The first belt of that Michter’s after that candy nothing beer, the reopening of the senses, was akin to the relief of being in a room where somebody is blasting anime theme music over a phone speaker for 20 minutes and you don’t realize your body’s been slowly tensing up in rage, but all of a sudden it stops because somebody else just drowned it out by throwing on some vinyl, maybe MC5 or Thin Lizzy.

Fritz said Michter’s became his go-to for its blend of bite and smoothness. And it was all there, that sharp, woody, upfront first hit, then a layered mellowness across the middle and back.

We knocked it back neat the rest of the night, stopping only to savage the half chicken and pickled okra I dropped between us on a cutting board, popping out back occasionally to watch the progress of a full moon and let the chill spring breeze from the south rake surplus heat off our boozy faces.

I showed him the ropes on Final Girl: Madness in the Dark before we succumbed to the ranks of unmedicated maniacs on the asylum map and passed out, him on the eastern couch, me on the southern couch, all the lights killed except, the orange accent strips on the floor beneath the couches, all sounds cut except the brisk tenor of the narrator. I’d thrown on an audiobook of J.G. Ballard’s The Drowned World.

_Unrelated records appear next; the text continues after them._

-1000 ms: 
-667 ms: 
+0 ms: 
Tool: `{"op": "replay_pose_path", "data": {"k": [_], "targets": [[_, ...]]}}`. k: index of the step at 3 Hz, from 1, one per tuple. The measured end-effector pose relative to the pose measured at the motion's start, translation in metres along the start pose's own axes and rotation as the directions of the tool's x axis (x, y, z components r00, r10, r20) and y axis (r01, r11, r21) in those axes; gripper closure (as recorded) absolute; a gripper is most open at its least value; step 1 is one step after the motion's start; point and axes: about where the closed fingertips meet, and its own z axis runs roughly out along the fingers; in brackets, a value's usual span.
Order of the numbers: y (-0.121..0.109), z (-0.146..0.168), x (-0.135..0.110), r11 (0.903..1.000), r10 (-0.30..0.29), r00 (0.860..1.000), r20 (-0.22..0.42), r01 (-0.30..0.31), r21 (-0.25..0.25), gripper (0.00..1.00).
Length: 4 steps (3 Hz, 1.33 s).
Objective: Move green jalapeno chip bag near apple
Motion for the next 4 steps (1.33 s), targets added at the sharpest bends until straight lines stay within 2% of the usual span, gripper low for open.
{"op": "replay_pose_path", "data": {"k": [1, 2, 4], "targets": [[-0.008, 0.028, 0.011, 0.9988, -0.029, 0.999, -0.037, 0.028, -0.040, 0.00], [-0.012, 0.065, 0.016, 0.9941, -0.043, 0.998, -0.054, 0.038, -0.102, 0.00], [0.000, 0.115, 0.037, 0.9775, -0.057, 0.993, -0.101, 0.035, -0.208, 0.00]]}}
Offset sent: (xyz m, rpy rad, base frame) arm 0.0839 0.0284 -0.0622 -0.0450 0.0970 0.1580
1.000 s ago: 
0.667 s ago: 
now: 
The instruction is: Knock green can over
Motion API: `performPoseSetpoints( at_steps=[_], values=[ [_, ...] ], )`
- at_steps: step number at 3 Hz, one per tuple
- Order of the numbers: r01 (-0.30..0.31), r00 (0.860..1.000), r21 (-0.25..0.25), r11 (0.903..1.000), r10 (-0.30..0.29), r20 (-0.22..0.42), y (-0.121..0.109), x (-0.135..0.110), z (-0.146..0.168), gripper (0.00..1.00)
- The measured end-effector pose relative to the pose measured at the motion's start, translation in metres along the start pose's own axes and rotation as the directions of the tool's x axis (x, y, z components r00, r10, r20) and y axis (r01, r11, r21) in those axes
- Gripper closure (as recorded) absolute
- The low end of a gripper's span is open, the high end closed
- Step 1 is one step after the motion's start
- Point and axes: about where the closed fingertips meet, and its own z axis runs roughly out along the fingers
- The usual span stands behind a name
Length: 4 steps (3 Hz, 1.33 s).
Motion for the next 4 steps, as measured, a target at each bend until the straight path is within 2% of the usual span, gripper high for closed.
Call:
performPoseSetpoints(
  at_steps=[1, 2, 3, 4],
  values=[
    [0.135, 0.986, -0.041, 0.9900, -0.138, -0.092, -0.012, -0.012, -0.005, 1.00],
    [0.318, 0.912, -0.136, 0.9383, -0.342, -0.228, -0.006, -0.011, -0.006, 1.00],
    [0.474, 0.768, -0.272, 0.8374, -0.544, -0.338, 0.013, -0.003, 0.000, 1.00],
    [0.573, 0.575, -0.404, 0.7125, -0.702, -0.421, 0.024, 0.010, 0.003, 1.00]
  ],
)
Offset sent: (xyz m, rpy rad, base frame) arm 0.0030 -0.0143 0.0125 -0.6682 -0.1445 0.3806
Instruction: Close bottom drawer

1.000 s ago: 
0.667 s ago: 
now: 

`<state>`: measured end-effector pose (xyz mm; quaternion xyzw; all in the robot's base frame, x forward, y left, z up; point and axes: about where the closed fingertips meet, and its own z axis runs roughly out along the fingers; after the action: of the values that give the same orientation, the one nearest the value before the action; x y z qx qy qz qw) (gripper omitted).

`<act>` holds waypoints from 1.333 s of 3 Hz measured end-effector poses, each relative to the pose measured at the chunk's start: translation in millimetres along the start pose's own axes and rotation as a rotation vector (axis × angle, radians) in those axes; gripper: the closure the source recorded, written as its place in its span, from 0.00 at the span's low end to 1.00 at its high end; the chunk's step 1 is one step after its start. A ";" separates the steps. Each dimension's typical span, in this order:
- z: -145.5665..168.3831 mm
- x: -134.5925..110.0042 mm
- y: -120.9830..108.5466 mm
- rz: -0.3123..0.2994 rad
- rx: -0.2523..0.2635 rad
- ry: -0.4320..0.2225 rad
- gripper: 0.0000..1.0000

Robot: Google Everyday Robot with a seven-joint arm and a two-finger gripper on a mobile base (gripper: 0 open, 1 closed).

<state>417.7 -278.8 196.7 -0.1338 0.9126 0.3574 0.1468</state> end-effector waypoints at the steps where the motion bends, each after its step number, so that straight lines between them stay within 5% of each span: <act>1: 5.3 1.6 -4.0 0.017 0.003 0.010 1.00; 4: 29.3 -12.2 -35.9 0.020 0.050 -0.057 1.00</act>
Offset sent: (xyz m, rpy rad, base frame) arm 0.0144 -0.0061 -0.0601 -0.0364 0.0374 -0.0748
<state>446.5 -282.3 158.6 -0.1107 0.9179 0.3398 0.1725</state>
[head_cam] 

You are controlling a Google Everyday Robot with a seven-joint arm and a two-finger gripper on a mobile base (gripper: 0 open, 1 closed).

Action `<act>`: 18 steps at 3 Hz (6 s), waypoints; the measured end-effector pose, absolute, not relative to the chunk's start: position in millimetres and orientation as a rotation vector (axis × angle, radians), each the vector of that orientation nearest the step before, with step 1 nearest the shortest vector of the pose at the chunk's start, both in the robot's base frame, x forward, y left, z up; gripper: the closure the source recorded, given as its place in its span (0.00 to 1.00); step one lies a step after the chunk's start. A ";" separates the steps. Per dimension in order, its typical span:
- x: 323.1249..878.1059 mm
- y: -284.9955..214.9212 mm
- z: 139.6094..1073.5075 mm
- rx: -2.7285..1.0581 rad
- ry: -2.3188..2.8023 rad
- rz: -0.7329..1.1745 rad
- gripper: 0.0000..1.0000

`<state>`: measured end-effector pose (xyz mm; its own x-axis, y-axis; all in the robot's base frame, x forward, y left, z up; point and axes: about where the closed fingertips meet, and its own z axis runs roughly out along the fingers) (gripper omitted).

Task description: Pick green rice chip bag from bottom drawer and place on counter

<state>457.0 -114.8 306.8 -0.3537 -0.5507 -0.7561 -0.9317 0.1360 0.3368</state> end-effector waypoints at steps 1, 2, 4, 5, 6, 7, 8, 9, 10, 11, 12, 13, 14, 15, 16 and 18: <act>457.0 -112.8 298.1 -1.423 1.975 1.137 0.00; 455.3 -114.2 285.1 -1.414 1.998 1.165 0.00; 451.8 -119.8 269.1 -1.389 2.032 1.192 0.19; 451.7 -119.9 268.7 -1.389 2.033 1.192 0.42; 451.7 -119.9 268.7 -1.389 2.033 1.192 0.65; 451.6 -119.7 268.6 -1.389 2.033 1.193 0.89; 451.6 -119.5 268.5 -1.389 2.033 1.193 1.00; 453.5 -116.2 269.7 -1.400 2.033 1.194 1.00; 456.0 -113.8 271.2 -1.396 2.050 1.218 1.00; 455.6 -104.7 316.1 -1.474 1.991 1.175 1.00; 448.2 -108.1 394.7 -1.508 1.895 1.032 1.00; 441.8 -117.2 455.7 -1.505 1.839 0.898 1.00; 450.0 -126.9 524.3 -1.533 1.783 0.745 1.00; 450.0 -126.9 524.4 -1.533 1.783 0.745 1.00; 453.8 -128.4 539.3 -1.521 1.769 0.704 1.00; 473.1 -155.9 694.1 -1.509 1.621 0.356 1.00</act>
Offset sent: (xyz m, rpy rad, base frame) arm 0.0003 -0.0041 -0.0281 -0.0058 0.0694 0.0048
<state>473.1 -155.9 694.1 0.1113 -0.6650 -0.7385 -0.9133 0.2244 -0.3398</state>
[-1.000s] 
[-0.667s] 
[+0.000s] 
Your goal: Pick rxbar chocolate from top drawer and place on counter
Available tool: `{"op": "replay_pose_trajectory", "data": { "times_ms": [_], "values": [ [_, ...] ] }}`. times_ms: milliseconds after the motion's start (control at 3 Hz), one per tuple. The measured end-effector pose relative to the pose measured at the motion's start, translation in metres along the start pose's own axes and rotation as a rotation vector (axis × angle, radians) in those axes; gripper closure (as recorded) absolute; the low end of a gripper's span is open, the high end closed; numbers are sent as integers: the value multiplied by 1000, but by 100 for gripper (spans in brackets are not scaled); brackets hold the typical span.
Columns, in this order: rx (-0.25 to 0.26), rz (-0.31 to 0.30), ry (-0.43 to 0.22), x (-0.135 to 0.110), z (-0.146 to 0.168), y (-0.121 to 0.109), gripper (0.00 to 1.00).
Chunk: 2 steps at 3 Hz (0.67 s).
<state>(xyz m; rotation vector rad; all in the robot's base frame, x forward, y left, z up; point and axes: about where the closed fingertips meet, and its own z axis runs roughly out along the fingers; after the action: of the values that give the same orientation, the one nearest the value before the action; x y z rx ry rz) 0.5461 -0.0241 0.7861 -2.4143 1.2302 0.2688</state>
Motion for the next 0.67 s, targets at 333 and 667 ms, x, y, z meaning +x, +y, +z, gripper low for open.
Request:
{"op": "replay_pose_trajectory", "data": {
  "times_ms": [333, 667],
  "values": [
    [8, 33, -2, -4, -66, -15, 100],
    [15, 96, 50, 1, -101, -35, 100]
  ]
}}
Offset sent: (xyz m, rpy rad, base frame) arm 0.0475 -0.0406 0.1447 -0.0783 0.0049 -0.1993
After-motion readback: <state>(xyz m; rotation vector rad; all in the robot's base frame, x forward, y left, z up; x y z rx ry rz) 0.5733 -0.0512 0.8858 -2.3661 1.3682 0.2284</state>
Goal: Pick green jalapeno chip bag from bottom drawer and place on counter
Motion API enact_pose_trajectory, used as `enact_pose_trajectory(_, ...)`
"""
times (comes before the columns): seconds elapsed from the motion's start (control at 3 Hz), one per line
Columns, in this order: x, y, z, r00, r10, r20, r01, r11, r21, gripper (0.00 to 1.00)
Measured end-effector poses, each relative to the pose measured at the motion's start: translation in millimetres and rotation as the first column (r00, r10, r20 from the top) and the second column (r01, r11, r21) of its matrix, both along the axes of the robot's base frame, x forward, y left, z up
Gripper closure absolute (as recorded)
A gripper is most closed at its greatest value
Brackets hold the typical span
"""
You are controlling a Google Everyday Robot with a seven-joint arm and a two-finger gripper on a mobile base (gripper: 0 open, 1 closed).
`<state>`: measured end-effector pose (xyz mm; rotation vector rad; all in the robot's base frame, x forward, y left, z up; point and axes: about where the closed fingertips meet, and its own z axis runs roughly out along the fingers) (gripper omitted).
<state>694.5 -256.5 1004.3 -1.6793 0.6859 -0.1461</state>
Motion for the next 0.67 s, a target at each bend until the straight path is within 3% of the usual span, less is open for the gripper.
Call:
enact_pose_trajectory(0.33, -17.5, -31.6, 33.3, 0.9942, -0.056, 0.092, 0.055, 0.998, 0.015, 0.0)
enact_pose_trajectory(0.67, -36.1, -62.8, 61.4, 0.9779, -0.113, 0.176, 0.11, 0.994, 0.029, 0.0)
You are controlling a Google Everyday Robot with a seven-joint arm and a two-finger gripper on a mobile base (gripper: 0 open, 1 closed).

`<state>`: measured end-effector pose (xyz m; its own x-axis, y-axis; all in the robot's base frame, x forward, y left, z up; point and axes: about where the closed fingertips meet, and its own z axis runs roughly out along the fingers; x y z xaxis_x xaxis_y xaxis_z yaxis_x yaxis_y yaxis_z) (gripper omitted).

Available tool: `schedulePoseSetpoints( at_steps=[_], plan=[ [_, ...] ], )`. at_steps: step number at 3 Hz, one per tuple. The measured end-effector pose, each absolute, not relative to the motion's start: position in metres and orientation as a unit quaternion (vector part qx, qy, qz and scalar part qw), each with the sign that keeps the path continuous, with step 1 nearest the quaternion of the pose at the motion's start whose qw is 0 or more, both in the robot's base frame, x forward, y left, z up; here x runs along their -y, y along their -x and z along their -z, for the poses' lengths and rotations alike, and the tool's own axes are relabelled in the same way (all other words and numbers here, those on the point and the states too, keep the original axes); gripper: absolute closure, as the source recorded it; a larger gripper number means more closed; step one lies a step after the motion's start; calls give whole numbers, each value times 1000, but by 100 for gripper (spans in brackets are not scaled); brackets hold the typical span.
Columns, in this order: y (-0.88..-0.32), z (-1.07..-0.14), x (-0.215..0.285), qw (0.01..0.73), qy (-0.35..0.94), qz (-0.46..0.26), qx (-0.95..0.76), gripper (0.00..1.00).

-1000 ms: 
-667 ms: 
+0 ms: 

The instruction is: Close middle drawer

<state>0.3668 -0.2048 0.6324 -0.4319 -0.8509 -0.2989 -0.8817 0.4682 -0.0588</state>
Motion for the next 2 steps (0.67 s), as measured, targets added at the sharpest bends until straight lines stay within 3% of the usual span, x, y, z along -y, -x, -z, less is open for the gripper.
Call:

The rhythm of the words made drunkard’s hammocks in the middle of the book’s sweltering post-apocalyptic lagoons.

Damage report: 1.75 six packs, a chicken, most of a fifth of rye and several residential patients of Wolfe Asylum were destroyed in the making of this session.

I woke up several chapters later, Fritz’s eastern couch vacated, the moon and its jamboree mass having pulled with it in its western plummet the last strains of fight songs from fabled bandit enclaves in Brooklyn, the sun arrived to police chicken bones, the drying husks of night-bloom playlists, shot glasses, dice and the many yellow victim meeples from Final Girl that didn’t survive the second, deadlier night inside Wolfe Asylum.